YOUR GOAL: Return every line of the data below that includes the string "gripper".

RECORDED DATA:

——

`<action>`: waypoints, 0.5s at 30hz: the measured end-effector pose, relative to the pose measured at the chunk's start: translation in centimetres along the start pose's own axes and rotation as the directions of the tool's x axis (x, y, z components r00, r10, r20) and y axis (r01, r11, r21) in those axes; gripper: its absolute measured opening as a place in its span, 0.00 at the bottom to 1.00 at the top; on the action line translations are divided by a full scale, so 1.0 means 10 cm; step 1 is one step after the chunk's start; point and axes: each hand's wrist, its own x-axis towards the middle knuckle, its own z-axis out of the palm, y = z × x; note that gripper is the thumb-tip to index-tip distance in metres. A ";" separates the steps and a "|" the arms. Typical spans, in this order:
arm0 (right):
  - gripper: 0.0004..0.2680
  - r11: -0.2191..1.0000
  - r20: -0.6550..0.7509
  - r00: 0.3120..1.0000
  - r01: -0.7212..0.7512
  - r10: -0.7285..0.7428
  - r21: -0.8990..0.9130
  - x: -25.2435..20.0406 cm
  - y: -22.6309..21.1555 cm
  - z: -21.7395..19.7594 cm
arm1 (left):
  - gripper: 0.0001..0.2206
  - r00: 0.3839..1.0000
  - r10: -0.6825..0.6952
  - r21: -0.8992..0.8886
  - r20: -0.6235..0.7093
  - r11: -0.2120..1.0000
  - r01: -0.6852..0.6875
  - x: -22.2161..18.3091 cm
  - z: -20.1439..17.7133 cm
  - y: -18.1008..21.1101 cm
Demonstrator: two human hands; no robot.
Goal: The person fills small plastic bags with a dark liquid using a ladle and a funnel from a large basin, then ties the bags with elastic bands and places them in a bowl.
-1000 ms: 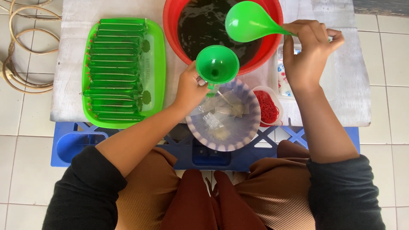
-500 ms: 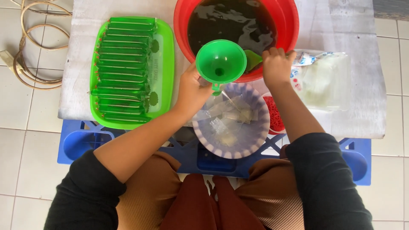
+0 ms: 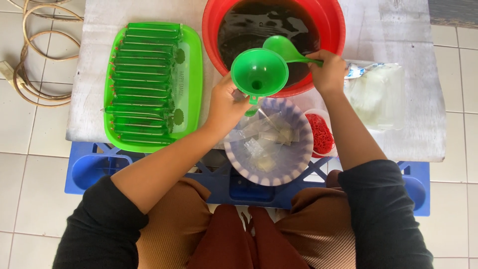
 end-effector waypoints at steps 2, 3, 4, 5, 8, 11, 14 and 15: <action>0.08 0.997 -0.044 0.998 0.055 -0.053 0.052 -0.03 -0.13 -0.25 | 0.07 0.999 -0.039 0.049 0.037 0.998 0.037 -0.04 0.00 -0.11; 0.09 0.988 -0.092 0.990 0.116 -0.106 0.102 -0.03 -0.21 -0.38 | 0.11 0.995 -0.078 0.101 0.070 0.992 0.071 -0.04 0.01 -0.16; 0.09 0.988 -0.095 0.990 0.115 -0.105 0.101 -0.05 -0.27 -0.53 | 0.11 0.995 -0.075 0.098 0.072 0.993 0.068 -0.05 0.01 -0.19; 0.09 0.990 -0.118 0.987 0.116 -0.106 0.080 -0.07 -0.33 -0.68 | 0.12 0.995 -0.068 0.104 0.075 0.993 0.060 -0.06 0.02 -0.23; 0.10 0.972 -0.142 0.975 0.191 -0.171 0.138 -0.20 -0.53 -1.13 | 0.14 0.994 -0.067 0.121 0.091 0.991 0.055 -0.06 0.04 -0.27; 0.11 0.933 -0.123 0.965 0.258 -0.233 0.251 -0.44 -0.79 -1.55 | 0.12 0.993 -0.062 0.138 0.105 0.989 0.047 -0.05 0.06 -0.27; 0.10 0.910 -0.111 0.950 0.310 -0.290 0.274 -0.68 -0.97 -1.78 | 0.10 0.991 -0.071 0.152 0.112 0.987 0.053 -0.06 0.08 -0.24; 0.11 0.893 -0.119 0.931 0.366 -0.346 0.261 -0.75 -1.01 -1.83 | 0.09 0.989 -0.094 0.161 0.115 0.984 0.075 -0.07 0.09 -0.23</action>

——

WRITTEN REPLY:
`<action>`: waypoints, 0.5s at 30hz: the measured end-effector pose, relative to the pose measured at the chunk's start: translation in centimetres along the start pose's own axes and rotation as the directions of the tool's x axis (x, y, z components r00, r10, r20) and y axis (r01, r11, r21) in those axes; gripper: its absolute measured opening as a place in its span, 0.00 at the bottom to 1.00 at the top; on the action line translations are divided by a full scale, so 1.0 means 10 cm; step 1 is one step after the chunk's start; point and axes: each hand's wrist, its own x-axis towards the middle knuckle, its own z-axis out of the palm, y = z × x; note that gripper is the thumb-tip to index-tip distance in metres. A ";" separates the steps and a "|" the arms. Typical spans, in this order:
  - gripper: 0.0004..0.2680
  - gripper: 0.0001..0.2206

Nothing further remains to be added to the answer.